## [TASK STATEMENT]
Transcribe the listing below only from the line with "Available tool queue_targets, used" up to and including the line with "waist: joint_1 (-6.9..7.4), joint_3".

## [DATA SUPPLIED]
◇ ◇ ◇ ◇
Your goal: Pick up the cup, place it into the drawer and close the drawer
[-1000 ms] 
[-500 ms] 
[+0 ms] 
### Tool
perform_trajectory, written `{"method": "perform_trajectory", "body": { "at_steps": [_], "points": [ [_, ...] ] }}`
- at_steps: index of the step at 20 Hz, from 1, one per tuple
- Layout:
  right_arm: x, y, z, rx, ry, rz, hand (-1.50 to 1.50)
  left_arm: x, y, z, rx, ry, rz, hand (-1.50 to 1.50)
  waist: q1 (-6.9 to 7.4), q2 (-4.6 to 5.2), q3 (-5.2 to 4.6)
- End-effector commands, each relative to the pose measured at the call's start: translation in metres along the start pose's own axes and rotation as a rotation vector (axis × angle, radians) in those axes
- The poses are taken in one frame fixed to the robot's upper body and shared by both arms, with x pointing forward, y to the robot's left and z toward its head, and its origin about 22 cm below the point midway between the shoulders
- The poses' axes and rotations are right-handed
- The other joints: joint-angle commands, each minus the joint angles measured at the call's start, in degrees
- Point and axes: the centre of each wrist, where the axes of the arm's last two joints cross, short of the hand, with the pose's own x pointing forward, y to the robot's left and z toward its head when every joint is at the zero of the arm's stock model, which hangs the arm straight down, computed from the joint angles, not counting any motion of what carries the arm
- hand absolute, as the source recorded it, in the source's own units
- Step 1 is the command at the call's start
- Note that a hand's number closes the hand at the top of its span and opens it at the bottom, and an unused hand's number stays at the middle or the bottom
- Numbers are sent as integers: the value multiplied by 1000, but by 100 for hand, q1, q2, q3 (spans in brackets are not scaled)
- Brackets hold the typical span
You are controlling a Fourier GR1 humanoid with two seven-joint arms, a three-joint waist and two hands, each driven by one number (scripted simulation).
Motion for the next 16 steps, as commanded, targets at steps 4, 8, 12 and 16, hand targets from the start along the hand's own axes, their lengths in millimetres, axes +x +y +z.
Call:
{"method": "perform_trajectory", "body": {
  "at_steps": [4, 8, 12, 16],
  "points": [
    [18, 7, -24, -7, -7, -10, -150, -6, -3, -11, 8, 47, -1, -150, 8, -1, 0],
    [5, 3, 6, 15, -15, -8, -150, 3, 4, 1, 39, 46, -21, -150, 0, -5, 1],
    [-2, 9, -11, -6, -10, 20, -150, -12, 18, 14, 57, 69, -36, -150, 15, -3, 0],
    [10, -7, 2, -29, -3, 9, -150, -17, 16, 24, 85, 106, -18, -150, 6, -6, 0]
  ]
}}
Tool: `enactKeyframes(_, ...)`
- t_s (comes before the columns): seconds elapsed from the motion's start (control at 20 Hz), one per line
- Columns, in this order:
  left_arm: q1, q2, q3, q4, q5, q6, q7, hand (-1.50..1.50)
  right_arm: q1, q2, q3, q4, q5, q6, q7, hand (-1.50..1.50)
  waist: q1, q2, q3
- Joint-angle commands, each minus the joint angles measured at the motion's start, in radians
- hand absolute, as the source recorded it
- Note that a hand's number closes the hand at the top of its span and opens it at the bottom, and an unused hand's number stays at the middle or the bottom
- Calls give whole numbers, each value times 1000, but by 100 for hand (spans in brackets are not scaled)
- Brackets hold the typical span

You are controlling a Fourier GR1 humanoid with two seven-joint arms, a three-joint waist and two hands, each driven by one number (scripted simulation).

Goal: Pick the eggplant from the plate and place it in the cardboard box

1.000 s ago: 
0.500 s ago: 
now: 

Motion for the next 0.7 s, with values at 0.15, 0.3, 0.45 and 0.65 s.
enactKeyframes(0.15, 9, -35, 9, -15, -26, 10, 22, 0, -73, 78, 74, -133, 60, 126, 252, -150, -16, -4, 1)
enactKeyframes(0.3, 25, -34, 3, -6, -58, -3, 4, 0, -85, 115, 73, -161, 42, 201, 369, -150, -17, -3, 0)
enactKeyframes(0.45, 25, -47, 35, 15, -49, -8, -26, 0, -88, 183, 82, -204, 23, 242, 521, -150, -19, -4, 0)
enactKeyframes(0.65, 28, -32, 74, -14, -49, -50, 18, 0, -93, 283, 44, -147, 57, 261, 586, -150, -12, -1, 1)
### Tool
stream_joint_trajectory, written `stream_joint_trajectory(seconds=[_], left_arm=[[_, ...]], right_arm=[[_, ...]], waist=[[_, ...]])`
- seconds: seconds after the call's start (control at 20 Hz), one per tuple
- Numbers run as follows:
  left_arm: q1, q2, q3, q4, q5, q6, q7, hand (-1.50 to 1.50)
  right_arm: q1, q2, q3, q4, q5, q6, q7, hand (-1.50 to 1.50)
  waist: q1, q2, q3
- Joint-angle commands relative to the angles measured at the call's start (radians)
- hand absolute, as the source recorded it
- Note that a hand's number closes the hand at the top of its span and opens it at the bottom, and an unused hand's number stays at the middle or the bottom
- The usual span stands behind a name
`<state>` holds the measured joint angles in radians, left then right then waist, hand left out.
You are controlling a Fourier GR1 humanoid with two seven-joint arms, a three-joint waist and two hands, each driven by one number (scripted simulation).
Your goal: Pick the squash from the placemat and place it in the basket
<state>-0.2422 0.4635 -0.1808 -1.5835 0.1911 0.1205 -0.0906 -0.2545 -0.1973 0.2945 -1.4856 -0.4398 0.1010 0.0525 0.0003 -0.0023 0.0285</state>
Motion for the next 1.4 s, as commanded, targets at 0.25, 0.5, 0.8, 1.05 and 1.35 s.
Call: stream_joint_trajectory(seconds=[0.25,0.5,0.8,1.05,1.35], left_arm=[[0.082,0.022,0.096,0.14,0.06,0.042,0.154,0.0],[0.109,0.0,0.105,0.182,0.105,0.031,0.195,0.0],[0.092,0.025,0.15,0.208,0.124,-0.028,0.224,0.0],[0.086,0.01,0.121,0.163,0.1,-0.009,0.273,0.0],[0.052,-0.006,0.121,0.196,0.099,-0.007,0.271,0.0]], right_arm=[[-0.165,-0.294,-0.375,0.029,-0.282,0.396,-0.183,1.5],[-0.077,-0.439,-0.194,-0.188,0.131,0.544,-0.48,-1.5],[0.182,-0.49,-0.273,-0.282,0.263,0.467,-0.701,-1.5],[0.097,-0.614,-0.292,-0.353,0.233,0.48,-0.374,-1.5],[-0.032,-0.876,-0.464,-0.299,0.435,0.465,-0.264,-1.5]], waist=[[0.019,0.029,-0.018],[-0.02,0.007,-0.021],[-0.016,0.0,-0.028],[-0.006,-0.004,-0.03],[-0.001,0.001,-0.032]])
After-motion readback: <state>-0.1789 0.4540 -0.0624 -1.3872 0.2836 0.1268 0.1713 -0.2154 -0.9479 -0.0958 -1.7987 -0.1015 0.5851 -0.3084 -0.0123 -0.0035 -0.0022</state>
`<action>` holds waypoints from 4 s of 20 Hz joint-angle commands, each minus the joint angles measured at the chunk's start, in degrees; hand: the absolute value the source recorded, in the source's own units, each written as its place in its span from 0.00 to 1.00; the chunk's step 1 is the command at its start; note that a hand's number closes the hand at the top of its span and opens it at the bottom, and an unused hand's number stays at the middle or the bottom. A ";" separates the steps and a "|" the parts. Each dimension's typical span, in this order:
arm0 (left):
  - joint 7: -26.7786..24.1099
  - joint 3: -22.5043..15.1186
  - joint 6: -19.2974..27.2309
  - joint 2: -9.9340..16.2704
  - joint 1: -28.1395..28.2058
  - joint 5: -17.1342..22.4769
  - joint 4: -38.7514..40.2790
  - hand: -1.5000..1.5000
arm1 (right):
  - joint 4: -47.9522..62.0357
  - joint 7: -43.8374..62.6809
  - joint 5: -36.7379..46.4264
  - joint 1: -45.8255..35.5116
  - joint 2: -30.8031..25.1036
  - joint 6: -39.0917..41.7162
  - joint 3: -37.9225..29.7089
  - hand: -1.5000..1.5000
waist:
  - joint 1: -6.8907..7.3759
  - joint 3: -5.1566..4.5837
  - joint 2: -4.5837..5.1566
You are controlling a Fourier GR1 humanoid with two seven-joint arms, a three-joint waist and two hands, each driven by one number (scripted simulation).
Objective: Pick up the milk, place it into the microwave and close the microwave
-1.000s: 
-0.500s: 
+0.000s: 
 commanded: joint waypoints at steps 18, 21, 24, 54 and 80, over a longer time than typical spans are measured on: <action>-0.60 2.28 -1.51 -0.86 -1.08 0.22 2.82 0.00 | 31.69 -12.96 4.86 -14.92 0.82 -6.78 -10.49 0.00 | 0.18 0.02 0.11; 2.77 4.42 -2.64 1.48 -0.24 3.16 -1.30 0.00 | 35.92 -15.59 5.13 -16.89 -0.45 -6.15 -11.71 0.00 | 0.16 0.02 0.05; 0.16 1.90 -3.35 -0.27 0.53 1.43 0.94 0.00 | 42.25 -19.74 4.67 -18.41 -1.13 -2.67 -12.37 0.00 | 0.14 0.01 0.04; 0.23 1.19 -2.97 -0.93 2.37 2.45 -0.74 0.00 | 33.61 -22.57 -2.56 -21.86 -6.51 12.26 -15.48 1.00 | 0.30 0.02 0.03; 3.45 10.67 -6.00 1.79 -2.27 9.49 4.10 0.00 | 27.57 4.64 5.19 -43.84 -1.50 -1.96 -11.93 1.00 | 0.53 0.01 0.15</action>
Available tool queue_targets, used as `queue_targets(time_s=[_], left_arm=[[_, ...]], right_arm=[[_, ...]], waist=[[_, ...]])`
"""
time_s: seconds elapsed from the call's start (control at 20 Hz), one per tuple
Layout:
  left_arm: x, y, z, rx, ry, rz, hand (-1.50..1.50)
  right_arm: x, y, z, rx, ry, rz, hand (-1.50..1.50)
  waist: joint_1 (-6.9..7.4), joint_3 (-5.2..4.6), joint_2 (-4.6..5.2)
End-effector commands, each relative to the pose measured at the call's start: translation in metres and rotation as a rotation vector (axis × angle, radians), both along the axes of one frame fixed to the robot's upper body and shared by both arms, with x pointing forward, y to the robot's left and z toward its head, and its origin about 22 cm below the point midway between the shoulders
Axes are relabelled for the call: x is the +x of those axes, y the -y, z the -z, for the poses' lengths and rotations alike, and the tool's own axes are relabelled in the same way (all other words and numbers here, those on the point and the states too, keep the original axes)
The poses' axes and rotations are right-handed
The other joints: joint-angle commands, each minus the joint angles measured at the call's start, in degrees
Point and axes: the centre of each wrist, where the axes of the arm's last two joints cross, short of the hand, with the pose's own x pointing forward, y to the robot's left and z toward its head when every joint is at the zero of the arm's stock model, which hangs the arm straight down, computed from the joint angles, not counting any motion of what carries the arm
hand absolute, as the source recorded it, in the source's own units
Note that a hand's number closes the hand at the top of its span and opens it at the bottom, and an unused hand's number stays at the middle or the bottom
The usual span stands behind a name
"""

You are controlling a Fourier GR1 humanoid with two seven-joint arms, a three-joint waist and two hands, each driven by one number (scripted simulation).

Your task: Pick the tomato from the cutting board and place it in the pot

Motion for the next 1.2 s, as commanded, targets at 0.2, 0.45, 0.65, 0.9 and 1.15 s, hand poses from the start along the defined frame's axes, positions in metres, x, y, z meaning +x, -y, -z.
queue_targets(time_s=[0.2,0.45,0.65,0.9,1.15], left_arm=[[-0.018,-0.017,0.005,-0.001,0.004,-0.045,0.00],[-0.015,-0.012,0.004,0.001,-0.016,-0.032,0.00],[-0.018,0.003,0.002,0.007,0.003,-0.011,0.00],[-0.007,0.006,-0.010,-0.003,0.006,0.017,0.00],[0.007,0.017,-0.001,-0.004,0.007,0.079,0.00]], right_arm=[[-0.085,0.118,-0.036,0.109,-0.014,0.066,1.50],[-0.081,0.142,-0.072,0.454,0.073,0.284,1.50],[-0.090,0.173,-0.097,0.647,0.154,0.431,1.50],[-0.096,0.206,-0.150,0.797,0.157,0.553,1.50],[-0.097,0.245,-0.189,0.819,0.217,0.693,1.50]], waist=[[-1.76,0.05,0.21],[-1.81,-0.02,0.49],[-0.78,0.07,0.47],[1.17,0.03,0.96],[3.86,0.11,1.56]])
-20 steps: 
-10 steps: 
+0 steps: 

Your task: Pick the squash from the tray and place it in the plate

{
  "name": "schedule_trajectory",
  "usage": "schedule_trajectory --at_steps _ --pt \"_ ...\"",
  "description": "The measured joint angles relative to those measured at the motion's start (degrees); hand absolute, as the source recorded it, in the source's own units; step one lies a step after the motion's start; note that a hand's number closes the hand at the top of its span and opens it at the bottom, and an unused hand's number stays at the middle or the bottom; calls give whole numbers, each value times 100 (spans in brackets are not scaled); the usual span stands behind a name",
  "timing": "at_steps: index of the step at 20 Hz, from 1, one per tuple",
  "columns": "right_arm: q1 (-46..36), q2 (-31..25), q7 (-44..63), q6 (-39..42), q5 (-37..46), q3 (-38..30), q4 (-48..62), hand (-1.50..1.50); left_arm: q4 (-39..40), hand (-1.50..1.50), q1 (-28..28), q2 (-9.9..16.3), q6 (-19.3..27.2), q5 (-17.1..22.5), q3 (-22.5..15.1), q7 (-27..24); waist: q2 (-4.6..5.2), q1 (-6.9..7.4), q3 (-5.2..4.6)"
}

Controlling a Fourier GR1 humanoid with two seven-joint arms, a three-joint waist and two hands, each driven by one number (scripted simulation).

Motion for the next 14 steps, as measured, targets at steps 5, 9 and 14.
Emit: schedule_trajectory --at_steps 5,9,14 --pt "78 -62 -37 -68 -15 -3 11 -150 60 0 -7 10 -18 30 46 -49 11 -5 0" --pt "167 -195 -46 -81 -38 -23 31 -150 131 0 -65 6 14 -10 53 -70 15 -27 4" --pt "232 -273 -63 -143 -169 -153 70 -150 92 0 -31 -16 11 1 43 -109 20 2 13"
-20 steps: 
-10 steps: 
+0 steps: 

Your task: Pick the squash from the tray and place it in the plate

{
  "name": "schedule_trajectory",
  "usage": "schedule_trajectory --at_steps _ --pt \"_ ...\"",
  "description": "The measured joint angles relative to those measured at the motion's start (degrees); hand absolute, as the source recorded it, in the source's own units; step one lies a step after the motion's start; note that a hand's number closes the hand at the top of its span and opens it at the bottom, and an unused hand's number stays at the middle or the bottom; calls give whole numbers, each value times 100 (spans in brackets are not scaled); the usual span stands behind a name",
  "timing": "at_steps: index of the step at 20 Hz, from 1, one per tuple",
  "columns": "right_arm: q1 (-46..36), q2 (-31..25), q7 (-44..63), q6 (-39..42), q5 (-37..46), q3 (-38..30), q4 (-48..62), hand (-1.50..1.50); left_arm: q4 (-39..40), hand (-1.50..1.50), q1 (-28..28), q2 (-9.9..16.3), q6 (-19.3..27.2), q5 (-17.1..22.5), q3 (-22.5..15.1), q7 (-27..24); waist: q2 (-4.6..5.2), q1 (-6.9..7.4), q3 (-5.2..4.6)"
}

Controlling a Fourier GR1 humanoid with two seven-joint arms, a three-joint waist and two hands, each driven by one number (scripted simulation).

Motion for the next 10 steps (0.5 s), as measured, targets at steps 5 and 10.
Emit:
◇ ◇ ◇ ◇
## [RESULT OF THE EXERCISE]
Available tool queue_targets, used as `queue_targets(time_s=[_], left_arm=[[_, ...]], right_arm=[[_, ...]], waist=[[_, ...]])`
"""
time_s: seconds elapsed from the call's start (control at 20 Hz), one per tuple
Layout:
  left_arm: x, y, z, rx, ry, rz, hand (-1.50..1.50)
  right_arm: x, y, z, rx, ry, rz, hand (-1.50..1.50)
  waist: joint_1 (-6.9..7.4), joint_3 (-5.2..4.6), joint_2 (-4.6..5.2)

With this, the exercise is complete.